Un emocionante ejemplo de entereza
Nacido Yankele Fuks en la vieja ciudad de Lodz, adoptó su nombre definitivo en Nueva York, adonde fue a vivir después de la guerra. A partir de entonces se llama Jack Fuchs. Diez años después vino a visitar unos tíos, y otros años después, ya cuarentón, vino, se enamoró, se casó y tuvo una hija. Más tarde enviudó, tiene tres nietas, fue a visitar Lodz y también Auschwitz. Ahí me dijeron que debía pagar la entrada. La primera vez que fui no me cobraron, dice, con típico humor judío.
Así es Jack Fuchs al borde de los 90 años, alto, la voz firme, las réplicas inmediatas, llenas de lucidez y simpatía, buen cocinero, buen anfitrión, abuelo afectuoso, memorista que tardó lo suyo en elaborar todo lo que había vivido y empezar a contarlo. Primero pensó qué daño se hace, o hace a otro, y en qué contribuye recordar ciertas cosas.

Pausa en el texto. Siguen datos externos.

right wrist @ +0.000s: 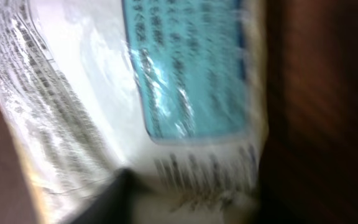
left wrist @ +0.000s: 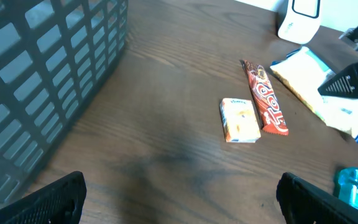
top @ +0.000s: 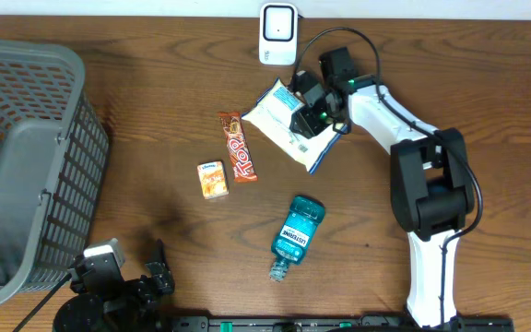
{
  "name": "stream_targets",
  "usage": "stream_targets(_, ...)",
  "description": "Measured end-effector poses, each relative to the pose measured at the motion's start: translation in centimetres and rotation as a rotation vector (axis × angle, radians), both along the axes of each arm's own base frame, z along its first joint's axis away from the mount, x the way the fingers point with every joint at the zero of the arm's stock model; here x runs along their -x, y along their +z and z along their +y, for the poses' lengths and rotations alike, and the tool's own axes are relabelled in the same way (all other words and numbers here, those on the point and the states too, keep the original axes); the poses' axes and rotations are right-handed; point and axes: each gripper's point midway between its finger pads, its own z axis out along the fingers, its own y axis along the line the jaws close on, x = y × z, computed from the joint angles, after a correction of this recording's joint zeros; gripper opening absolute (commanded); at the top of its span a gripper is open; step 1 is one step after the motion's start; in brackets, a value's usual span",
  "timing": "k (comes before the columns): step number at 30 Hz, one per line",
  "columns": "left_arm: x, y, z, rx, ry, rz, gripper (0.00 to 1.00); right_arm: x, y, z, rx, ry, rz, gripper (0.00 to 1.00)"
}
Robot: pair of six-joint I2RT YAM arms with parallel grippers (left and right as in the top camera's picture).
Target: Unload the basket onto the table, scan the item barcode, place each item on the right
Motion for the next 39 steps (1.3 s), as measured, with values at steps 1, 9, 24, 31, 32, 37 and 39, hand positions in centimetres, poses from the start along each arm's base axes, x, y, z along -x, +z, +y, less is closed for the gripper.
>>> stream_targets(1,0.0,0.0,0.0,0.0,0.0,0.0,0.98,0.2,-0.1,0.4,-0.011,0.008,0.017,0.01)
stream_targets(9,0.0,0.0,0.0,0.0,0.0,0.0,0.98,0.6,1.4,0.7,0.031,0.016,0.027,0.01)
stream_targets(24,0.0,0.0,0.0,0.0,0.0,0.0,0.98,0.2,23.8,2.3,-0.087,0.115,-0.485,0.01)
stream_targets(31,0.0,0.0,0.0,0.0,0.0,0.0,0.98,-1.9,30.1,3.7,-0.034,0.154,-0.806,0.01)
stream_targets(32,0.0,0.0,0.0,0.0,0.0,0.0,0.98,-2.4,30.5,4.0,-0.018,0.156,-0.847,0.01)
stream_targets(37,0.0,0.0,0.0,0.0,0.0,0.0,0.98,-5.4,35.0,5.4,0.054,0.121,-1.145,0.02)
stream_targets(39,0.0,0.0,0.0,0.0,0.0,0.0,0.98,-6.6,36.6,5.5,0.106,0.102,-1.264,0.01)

Pensó para adelante: recordar lo que uno ha pasado, pero no vivir en el pasado. Y recién después empezó a dar charlas y escribió un par de libros: Dilemas de la memoria y Tiempo de recordar
La cámara lo sigue por la Facultad de Derecho, una escuela privada, otra estatal, recopila entrevistas televisivas, el acto de homenaje en la Legislatura de la Ciudad, algo de su regreso a Lodz con la hija, y también la visita de personas como Diana Wang, hija de sobrevivientes, y Elsa Oesterheld, a quien en los 70 le mataron al marido, sus cuatro hijas y dos yernos, y robaron dos nietos, mujer que en un gesto admirable se sobrepone a su tragedia y le dice con hidalguía El dolor en nosotros dos es esperanza, en otros es odio.

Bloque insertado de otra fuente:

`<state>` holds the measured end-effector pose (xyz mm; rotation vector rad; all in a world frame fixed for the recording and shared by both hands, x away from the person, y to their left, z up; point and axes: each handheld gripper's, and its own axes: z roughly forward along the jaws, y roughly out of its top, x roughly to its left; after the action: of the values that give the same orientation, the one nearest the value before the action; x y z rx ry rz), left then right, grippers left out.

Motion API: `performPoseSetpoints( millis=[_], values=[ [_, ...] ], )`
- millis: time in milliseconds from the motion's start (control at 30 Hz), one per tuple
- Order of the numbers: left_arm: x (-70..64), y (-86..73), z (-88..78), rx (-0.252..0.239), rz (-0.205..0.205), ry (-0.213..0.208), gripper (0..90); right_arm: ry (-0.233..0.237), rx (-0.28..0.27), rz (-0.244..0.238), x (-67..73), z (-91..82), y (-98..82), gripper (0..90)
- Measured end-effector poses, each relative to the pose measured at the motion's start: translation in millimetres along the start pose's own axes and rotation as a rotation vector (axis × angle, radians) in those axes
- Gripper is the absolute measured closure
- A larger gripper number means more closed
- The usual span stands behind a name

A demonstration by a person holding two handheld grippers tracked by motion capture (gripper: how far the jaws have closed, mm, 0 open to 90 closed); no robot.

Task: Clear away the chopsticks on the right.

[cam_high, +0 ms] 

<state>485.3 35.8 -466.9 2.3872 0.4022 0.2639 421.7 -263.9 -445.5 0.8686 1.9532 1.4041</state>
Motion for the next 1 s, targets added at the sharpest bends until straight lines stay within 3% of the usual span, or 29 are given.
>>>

Así vamos oyendo algunos breves relatos de Fuchs a sus diversos auditorios, sobre el momento en que la familia fue descubierta y entregada por la propia policía judía del gueto y otras situaciones terribles, pero no cuenta mucho, y no dramatiza nada. El habla en especial de los espacios vacíos que suele tener la memoria, acaso en defensa propia, de la tercera persona que a veces asume para no derrumbarse. Y observa que ya no puede llorar.

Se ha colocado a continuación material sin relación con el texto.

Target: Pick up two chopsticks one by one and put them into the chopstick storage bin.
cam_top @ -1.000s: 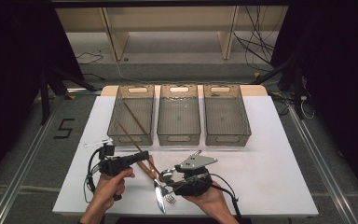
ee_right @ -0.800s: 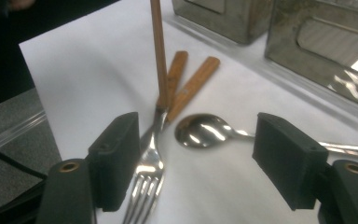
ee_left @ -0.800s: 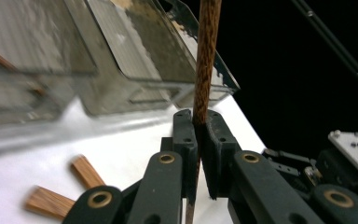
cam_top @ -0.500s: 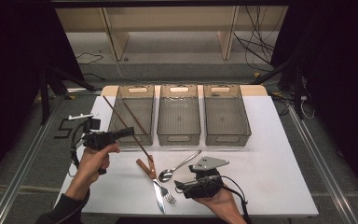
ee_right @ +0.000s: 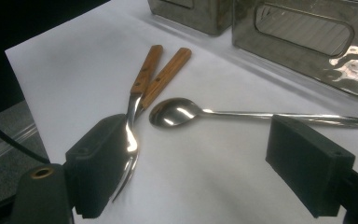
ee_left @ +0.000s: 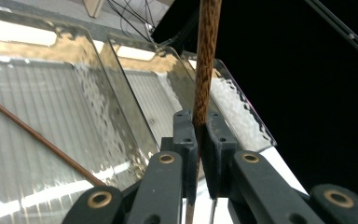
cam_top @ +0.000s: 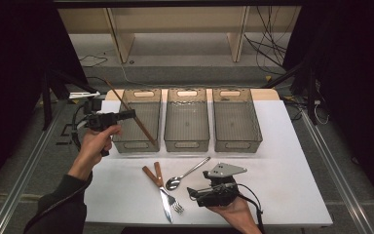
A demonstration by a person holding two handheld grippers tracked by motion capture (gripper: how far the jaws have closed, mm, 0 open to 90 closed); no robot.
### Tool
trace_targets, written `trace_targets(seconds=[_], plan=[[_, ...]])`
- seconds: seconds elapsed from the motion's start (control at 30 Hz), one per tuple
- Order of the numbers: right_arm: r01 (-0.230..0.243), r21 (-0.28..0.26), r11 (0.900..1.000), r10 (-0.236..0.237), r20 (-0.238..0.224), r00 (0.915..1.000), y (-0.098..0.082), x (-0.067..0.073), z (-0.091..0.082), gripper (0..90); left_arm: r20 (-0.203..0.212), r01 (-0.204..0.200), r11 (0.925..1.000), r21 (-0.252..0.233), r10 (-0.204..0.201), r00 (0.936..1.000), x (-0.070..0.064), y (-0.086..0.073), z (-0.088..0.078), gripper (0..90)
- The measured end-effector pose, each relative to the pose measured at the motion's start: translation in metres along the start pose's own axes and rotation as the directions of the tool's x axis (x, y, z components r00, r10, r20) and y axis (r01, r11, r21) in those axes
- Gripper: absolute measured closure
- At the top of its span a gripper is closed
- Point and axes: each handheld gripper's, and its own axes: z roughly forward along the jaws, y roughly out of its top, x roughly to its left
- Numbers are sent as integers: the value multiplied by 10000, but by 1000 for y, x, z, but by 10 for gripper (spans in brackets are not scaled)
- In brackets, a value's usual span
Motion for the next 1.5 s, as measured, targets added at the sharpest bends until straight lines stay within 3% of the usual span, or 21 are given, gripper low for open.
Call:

Cuando llegó la liberación, y al fin se vio debidamente bañado y con ropa limpia, se dijo Ahora ya puedo morir. Morir dignamente, explica alguien. Pero siguió viviendo. Estamos condenados a vivir, sonríe con algún dolor. De su vida antes de 1940 solo tiene una foto que le llegó muchos años después. Allí están, gozando un día de sol, el padre, la madre, el hermano mayor, la hermanita, y había una hermanita más, que no salió en la foto. Solo él quedó vivo. De su viejo barrio, apenas hay unas casas abandonadas. La película ofrece allí un dibujo evocativo, agradable, de gente reunida ante los músicos ambulantes, un dibujo de lindos colores, que contrasta con las paredes descascaradas que quedaron. Pero ahí estaba el árbol del título. El hombre ve a ese árbol como una metáfora de sí mismo. Nosotros vemos a ese hombre como un ejemplo de entereza. Autor, Tomás Lipgot, documentalista sensible, sencillo, y sinceramente comprometido con sus retratados, como ya hemos visto en Fortalezas, Moacir, y Ricardo Becher, recta final. Digno de aprecio.